Just Tryna Live
I grew up alone.
Ain’ had nobody to play Uno
or Monopoly with. My old friends
asked me to play once.
When I was seventeen. Think
I won a game that night too.
It was real fun. At least until
we collided with one of them semi-trailer trucks.
Matt and Kayla ain’ make it that night.
Them is still seventeen, while I’m twenty.
Twenty, livin’ in a shitty,
run-down apartment in a shitty,
scum-filled town, survivin’ off ramen and
mayo n’ cheese sandwiches ‘cus them
filthy corporate bastards needed to
“cut costs”. Business ain’ working
out for me so I’m thinkin’ of becoming a waitress
again. The tips were good since I’m a pretty lil’ thang.
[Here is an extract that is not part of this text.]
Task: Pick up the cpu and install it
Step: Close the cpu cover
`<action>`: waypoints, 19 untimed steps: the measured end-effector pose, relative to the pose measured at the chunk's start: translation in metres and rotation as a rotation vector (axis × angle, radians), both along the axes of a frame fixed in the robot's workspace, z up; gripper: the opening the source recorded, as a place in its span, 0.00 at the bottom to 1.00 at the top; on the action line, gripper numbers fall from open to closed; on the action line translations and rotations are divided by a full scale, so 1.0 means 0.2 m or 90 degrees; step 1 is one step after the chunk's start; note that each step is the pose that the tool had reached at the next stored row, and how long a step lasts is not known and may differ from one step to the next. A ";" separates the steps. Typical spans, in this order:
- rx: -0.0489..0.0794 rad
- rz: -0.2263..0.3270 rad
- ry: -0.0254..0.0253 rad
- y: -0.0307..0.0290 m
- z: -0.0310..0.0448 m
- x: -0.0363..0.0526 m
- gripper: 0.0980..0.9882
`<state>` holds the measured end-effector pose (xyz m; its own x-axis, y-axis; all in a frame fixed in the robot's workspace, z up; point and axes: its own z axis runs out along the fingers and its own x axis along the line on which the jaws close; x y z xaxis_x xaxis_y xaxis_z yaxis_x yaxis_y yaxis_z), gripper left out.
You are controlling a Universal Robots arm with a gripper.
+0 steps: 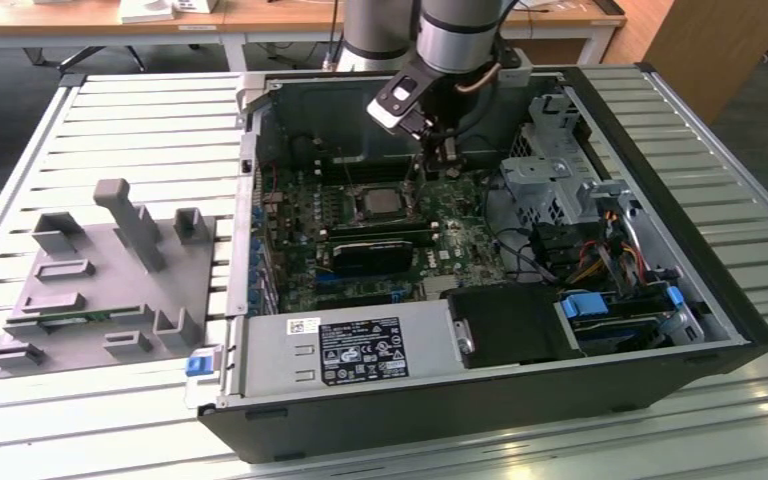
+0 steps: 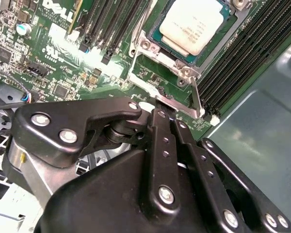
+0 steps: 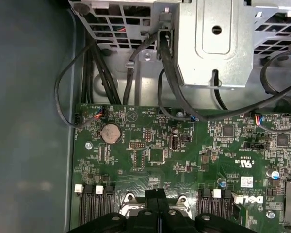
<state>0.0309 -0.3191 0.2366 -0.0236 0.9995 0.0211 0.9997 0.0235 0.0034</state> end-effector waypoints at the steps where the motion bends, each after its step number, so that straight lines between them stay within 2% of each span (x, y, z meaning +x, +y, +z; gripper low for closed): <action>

Sometimes I’d make extra, you know,
by jerking a few guys off in the parking lot or somethin’.
One time I did it so good, the fella
tipped me three hunnid dollar bills.
Gotta make a livin’ somehow. That’s how mama raised me.
But, I’m still a lady of virtue. I don’t show
my silhouette to any horny piece of trash
I meet at the bar. Howeva, this one time,
I bagged a white man who had the hots for blackies.
Treated me to anythin’ I wanted the whole ‘tire night.
So, I let him sample the goods, and boy was it good.
That white man had the wits to make a
girl see Christ and shout in tongues. I mean,
that colorless fella had me askin’ God to fo’give
me for that unholy revelation I got
while lyin’ with him. Wasted no time
in church the next mornin’, downin’ that
communion like it was ma last supper too.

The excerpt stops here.